# [PROVIDED DATA]
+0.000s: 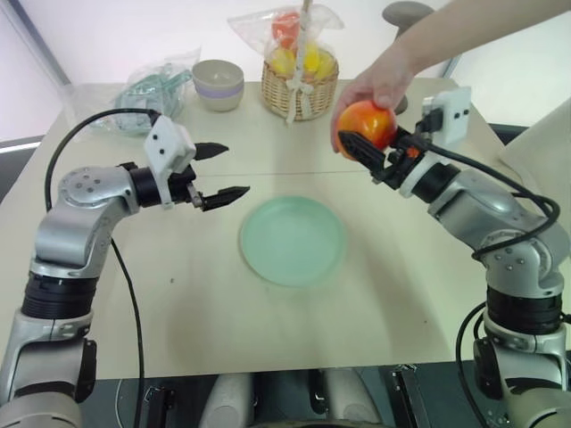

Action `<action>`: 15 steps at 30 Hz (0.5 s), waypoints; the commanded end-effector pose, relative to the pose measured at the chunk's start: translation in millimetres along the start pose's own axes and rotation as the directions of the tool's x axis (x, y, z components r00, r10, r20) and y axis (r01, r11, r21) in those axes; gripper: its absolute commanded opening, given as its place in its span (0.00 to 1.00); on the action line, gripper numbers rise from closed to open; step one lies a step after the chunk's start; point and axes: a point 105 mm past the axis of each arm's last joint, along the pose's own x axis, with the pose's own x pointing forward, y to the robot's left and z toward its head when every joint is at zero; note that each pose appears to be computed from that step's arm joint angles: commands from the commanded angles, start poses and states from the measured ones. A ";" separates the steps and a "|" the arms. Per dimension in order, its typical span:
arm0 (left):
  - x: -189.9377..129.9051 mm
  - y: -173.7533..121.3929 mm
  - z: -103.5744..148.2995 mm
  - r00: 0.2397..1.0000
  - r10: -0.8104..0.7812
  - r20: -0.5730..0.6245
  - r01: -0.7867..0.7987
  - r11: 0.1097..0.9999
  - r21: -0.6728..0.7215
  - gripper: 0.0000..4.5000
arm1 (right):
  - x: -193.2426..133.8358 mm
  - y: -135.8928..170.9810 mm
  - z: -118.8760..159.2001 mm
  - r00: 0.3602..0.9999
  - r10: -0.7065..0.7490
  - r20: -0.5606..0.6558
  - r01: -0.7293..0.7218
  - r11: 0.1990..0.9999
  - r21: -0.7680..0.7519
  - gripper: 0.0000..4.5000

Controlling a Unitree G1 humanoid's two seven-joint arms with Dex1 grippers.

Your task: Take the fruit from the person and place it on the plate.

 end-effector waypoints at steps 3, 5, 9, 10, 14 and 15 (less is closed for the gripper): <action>-4.2 3.7 15.3 0.999 0.019 0.043 -0.021 0.999 0.047 1.00 | -5.0 4.7 21.0 0.998 0.018 0.061 -0.015 0.999 -0.038 0.70; -4.1 4.1 15.2 0.999 0.020 0.043 -0.022 0.999 0.047 1.00 | -6.7 6.3 21.2 0.998 0.026 0.054 -0.024 0.999 -0.045 0.70; -4.9 5.0 15.8 0.999 0.023 0.045 -0.025 0.999 0.045 1.00 | -20.1 20.2 17.4 0.994 0.106 -0.003 -0.106 0.991 -0.077 0.70; -5.2 4.8 16.0 0.999 0.021 0.046 -0.023 0.999 0.043 1.00 | -23.8 24.4 15.9 0.991 0.131 -0.022 -0.133 0.988 -0.083 0.70; -6.4 3.4 15.8 0.999 0.002 0.046 -0.004 1.000 0.027 1.00 | -32.0 37.1 9.1 0.974 0.212 -0.085 -0.218 0.972 -0.082 0.70; -7.2 0.9 15.6 0.999 -0.018 0.043 0.017 1.000 0.016 1.00 | -34.5 43.6 5.6 0.960 0.257 -0.111 -0.266 0.961 -0.079 0.70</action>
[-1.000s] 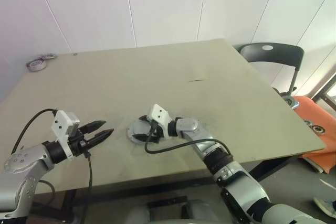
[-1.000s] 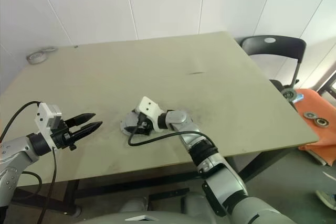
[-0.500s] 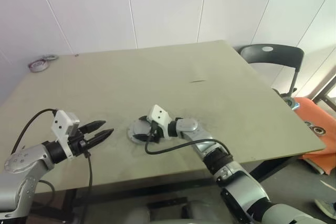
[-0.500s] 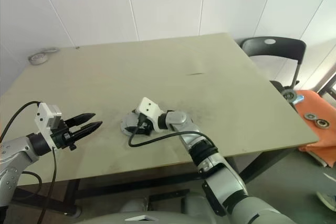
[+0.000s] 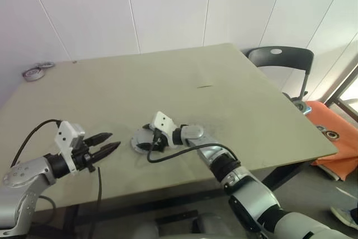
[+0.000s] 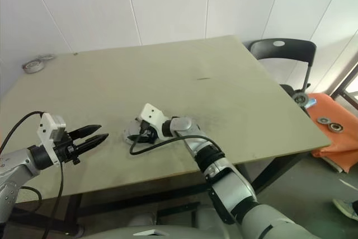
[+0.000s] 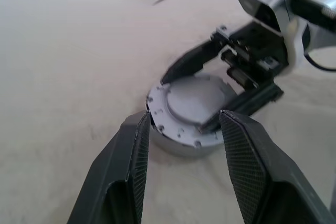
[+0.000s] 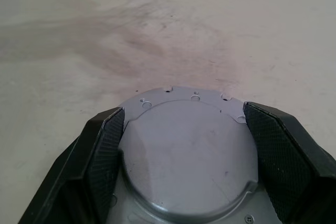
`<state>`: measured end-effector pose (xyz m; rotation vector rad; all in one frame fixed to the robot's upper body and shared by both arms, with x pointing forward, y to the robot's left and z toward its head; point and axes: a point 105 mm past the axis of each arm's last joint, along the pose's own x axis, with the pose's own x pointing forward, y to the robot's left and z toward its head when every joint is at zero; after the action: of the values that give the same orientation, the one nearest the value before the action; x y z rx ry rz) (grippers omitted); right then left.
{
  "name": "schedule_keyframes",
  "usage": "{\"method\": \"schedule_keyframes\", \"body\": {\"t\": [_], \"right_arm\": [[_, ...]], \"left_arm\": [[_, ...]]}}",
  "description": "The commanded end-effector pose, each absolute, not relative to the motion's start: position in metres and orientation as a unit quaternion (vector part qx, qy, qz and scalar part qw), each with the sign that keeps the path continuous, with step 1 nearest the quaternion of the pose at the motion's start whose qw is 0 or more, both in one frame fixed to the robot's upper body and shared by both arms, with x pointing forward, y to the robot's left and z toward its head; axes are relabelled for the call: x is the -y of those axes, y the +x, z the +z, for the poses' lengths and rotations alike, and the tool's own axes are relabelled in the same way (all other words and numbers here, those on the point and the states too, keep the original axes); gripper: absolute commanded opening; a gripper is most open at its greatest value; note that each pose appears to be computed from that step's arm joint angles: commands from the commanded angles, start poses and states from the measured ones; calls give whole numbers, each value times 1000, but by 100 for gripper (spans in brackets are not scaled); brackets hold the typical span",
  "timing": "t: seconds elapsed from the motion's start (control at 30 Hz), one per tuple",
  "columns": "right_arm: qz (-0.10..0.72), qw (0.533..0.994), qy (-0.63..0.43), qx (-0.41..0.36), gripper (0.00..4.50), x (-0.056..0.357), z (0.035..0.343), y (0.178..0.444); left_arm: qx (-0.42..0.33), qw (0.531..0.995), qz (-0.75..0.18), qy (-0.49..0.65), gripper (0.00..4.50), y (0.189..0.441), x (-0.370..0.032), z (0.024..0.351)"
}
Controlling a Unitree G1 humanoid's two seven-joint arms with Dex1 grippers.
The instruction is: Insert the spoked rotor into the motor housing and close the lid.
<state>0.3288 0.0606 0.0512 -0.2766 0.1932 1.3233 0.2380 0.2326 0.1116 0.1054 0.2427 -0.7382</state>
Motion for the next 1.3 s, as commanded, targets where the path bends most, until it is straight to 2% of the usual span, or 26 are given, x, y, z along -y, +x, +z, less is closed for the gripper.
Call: {"method": "schedule_keyframes", "body": {"t": [0.03,0.5,0.67,0.73,1.1,1.3], "right_arm": [[582,794,-147,-96,327,-57,48,340],[583,792,-147,-104,327,-59,43,340],[634,742,-190,-110,327,-50,26,322],[637,736,-201,-114,327,-47,22,321],[622,744,-221,-102,327,-52,21,327],[616,752,-198,-124,327,-55,18,328]], "left_arm": [[-96,924,-360,85,226,239,-236,126],[-90,930,-345,95,226,241,-244,132],[-89,930,-344,95,226,241,-243,133],[-89,930,-345,94,226,241,-242,133],[-86,931,-342,90,226,241,-240,132],[-90,932,-338,92,226,238,-243,131]]}}
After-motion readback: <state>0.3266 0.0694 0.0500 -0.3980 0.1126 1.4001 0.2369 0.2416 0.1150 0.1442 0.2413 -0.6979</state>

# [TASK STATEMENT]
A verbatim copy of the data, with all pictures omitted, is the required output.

# [RESPONSE TO THE EXERCISE]
+0.000s: 

Action `<action>`: 15 steps at 30 Hz (0.5 s), waypoints; the commanded end-effector pose, relative to the pose measured at the chunk's start: translation in millimetres along the start pose's own axes and rotation as the directions of the tool's x axis (x, y, z components r00, r10, r20) and y axis (r01, r11, r21) in those axes; gripper: its absolute commanded opening, given as its place in its span (0.00 to 1.00); on the action line, gripper numbers rise from closed to open; step one lies a step after the chunk's start; point and axes: a point 105 mm past the axis of each arm's last joint, along the pose's own x axis, with the pose's own x pointing forward, y to the robot's left and z toward its head when every joint is at zero; note that each pose appears to be computed from that step's arm joint angles: commands from the commanded angles, start poses and states from the measured ones. A ";" separates the steps and a "|" the arms. Per dimension in order, its typical span:
arm0 (left):
  - x: -189.9377..129.9051 mm
  - y: -173.7533..121.3929 mm
  - z: -103.5744..148.2995 mm
  - r00: 0.2397..1.0000
  - r10: -0.8104..0.7812
  - r20: -0.5730..0.6245
  - r01: -0.7867..0.7987
  - r11: 0.1097..0.9999
  - r21: -0.6728..0.7215
  - gripper: 0.0000..4.5000
arm1 (right):
  - x: -193.2426..133.8358 mm
  - y: -135.8928..170.9810 mm
  - z: -118.8760..159.2001 mm
  - r00: 0.3602..0.9999
  - r10: -0.7065..0.7490
  - r20: -0.5606..0.6558
  - r01: -0.7293..0.7218
  - r11: 0.1990..0.9999
  - r21: -0.7680..0.7519
  - gripper: 0.0000..4.5000

Controlling a Unitree G1 humanoid's two seven-joint arms with Dex1 grippers.

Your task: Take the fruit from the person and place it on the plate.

 end-effector waypoints at steps 3, 5, 9, 10, 14 and 15 (less is closed for the gripper): <action>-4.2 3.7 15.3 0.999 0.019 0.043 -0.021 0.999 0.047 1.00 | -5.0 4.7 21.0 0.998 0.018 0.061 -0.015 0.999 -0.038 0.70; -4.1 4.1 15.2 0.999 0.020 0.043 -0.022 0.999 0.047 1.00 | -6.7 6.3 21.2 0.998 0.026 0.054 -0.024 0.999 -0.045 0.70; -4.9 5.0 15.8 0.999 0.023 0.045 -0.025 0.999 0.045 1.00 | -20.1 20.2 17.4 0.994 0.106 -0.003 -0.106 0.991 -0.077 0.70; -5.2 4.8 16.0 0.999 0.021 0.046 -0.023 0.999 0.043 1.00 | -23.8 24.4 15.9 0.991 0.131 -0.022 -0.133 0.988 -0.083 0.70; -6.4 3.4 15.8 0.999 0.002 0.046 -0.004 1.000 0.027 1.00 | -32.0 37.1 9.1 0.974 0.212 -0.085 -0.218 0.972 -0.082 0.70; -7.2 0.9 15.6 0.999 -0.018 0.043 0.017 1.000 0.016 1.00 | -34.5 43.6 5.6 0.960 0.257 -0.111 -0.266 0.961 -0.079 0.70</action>
[-1.000s] 
[-1.000s] 
[-0.500s] 
[-0.500s] 
[+0.000s] 
[+0.000s] 
[+0.000s] 
[+0.000s] 
`<state>`: measured end-effector pose (xyz m; rotation vector rad; all in one frame fixed to the robot's upper body and shared by both arms, with x pointing forward, y to the robot's left and z toward its head; point and axes: a point 105 mm past the axis of each arm's last joint, along the pose's own x axis, with the pose's own x pointing forward, y to the robot's left and z toward its head when every joint is at zero; after the action: of the values that give the same orientation, the one nearest the value before the action; x y z rx ry rz) (grippers omitted); right then left.
{
  "name": "schedule_keyframes",
  "usage": "{\"method\": \"schedule_keyframes\", \"body\": {\"t\": [_], \"right_arm\": [[_, ...]], \"left_arm\": [[_, ...]]}}",
  "description": "The commanded end-effector pose, each absolute, not relative to the motion's start: position in metres and orientation as a unit quaternion (vector part qx, qy, qz and scalar part qw), each with the sign that keeps the path continuous, with step 1 nearest the quaternion of the pose at the motion's start whose qw is 0 or more, both in one frame fixed to the robot's upper body and shared by both arms, with x pointing forward, y to the robot's left and z toward its head; axes are relabelled for the call: x is the -y of those axes, y the +x, z the +z, for the poses' lengths and rotations alike, and the tool's own axes are relabelled in the same way (all other words and numbers here, those on the point and the states too, keep the original axes); gripper: absolute commanded opening; a gripper is most open at its greatest value; note that each pose appears to be computed from that step's arm joint angles: commands from the commanded angles, start poses and states from the measured ones; calls give whole numbers, each value times 1000, but by 100 for gripper (spans in brackets are not scaled); brackets hold the typical span",
  "timing": "t: seconds elapsed from the motion's start (control at 30 Hz), one per tuple",
  "columns": "right_arm: qz (-0.10..0.72), qw (0.533..0.994), qy (-0.63..0.43), qx (-0.41..0.36), gripper (0.00..4.50), x (-0.056..0.357), z (0.035..0.343), y (0.178..0.444); left_arm: qx (-0.42..0.33), qw (0.531..0.995), qz (-0.75..0.18), qy (-0.49..0.65), gripper (0.00..4.50), y (0.189..0.441), x (-0.370..0.032), z (0.024..0.351)"
}
Controlling a Unitree G1 humanoid's two seven-joint arms with Dex1 grippers.
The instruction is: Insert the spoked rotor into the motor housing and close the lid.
<state>0.3288 0.0606 0.0512 -0.2766 0.1932 1.3233 0.2380 0.2326 0.1116 0.1054 0.2427 -0.7382</state>
Motion for the next 1.3 s, as commanded, targets where the path bends most, until it is straight to 2% of the usual span, or 26 are given, x, y, z along -y, +x, +z, less is closed for the gripper.
Call: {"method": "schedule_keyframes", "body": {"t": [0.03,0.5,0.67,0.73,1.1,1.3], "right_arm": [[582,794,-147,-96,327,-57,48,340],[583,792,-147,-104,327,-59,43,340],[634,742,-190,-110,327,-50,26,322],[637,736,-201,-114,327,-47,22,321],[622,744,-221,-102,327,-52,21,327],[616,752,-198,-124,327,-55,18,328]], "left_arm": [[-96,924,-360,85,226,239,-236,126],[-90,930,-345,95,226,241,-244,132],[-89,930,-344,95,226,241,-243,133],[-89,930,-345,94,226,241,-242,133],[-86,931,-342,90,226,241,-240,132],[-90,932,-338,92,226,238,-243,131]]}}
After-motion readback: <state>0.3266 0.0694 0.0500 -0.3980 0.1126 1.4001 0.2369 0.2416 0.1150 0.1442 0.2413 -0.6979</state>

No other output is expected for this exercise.